Problem statement:
Wherever the string "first" appears in the listing, copy that line.

===

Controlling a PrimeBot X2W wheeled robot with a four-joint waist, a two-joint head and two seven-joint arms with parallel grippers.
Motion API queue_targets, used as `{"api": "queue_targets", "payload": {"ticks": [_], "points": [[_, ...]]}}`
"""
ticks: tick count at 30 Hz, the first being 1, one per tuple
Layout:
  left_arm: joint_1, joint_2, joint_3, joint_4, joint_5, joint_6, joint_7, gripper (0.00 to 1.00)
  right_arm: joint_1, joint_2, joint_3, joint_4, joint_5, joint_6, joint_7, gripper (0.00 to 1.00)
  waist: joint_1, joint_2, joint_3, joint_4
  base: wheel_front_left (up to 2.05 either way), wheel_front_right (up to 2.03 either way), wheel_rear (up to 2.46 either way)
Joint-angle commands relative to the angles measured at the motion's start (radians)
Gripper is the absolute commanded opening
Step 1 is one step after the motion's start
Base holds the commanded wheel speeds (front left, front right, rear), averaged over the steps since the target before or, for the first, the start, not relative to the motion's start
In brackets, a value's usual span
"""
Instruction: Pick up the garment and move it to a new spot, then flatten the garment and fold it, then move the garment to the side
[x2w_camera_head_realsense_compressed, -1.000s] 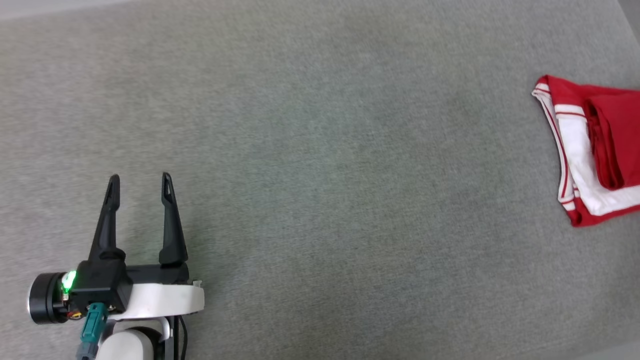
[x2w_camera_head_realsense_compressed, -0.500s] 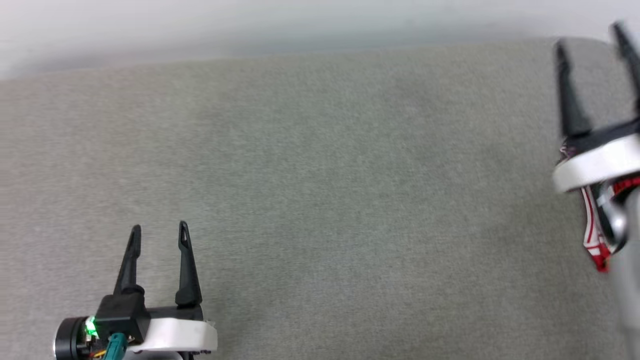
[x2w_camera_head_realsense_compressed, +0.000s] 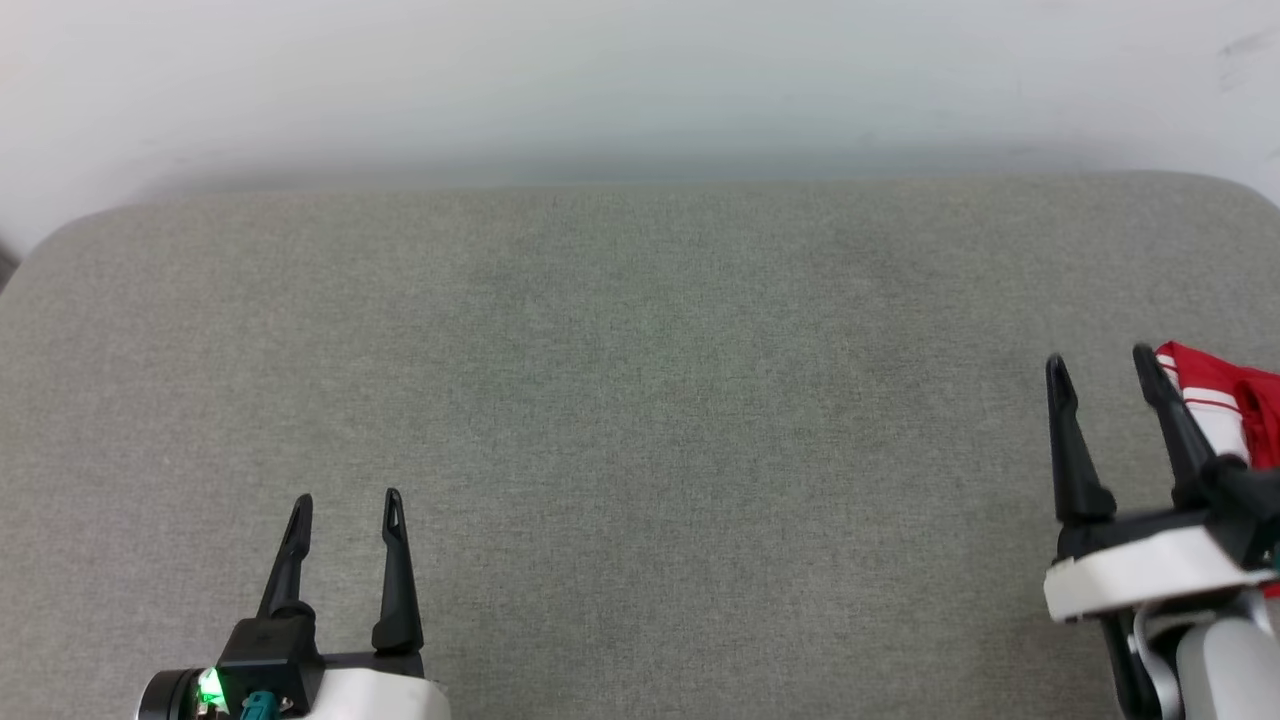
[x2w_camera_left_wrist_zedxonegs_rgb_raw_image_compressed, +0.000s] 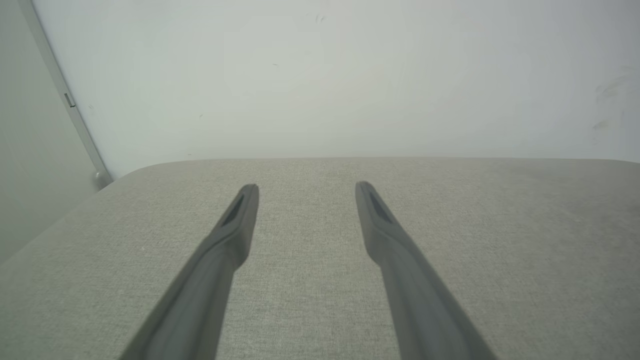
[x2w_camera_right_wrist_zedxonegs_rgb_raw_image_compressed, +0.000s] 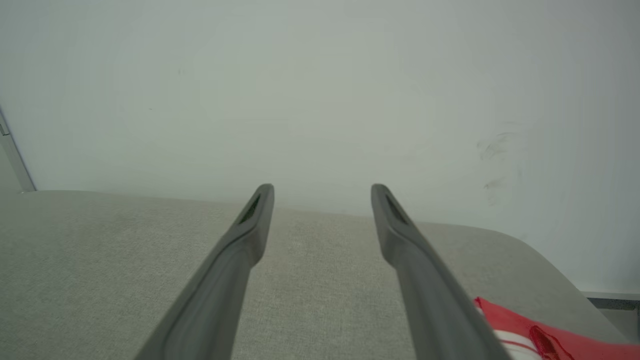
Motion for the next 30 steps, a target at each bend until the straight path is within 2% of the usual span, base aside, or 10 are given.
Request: {"api": "queue_targets", "payload": {"ticks": [1,2,7,21,22,27,30], "points": [[0.015,-0.002,0.004,0.002,-0.002,-0.001,-0.002,1.0,0.029,0.012,-0.005,-0.016,0.002,-0.001,-0.002,1.0,0.0001,0.0,-0.011,-0.002,0.0,0.0,0.0],[0.024,-0.002,0.005,0.005,-0.004,-0.005,-0.002,1.0,0.093,0.03,-0.008,-0.043,0.008,-0.001,-0.002,1.0,0.0001,0.0,-0.029,-0.005,0.0,0.0,0.0],[0.045,-0.002,0.001,0.01,-0.013,-0.015,-0.002,1.0,0.176,0.06,-0.016,-0.086,0.023,-0.001,-0.002,1.0,0.0001,0.0,-0.053,-0.003,0.0,0.0,0.0],[0.073,-0.002,0.009,0.022,-0.028,-0.038,-0.002,1.0,0.293,0.097,-0.013,-0.15,0.033,-0.001,-0.002,1.0,0.0001,0.0,-0.082,-0.005,0.0,0.0,0.0],[0.064,-0.001,0.006,0.021,-0.028,-0.036,0.0,0.0,0.281,0.092,-0.014,-0.147,0.034,0.0,0.0,0.0,0.0001,0.0,-0.083,-0.005,0.0,0.0,0.0],[0.067,-0.001,0.0,0.056,-0.037,-0.036,0.005,0.0,0.287,0.092,-0.012,-0.116,0.04,0.0,0.002,0.0,0.0001,0.0,-0.083,-0.005,0.0,0.0,0.0],[0.059,0.0,0.002,0.06,-0.104,-0.042,0.018,0.0,0.281,0.09,-0.01,-0.112,0.106,0.0,0.013,0.0,0.0001,0.0,-0.083,-0.005,0.0,0.0,0.0]]}}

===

Response below:
ticks: tick count at 30 Hz, the first being 1, one per tuple
Base holds the commanded wheel speeds (front left, front right, rear), averaged over the steps since the target before or, for the first, the start, not relative to the motion's start

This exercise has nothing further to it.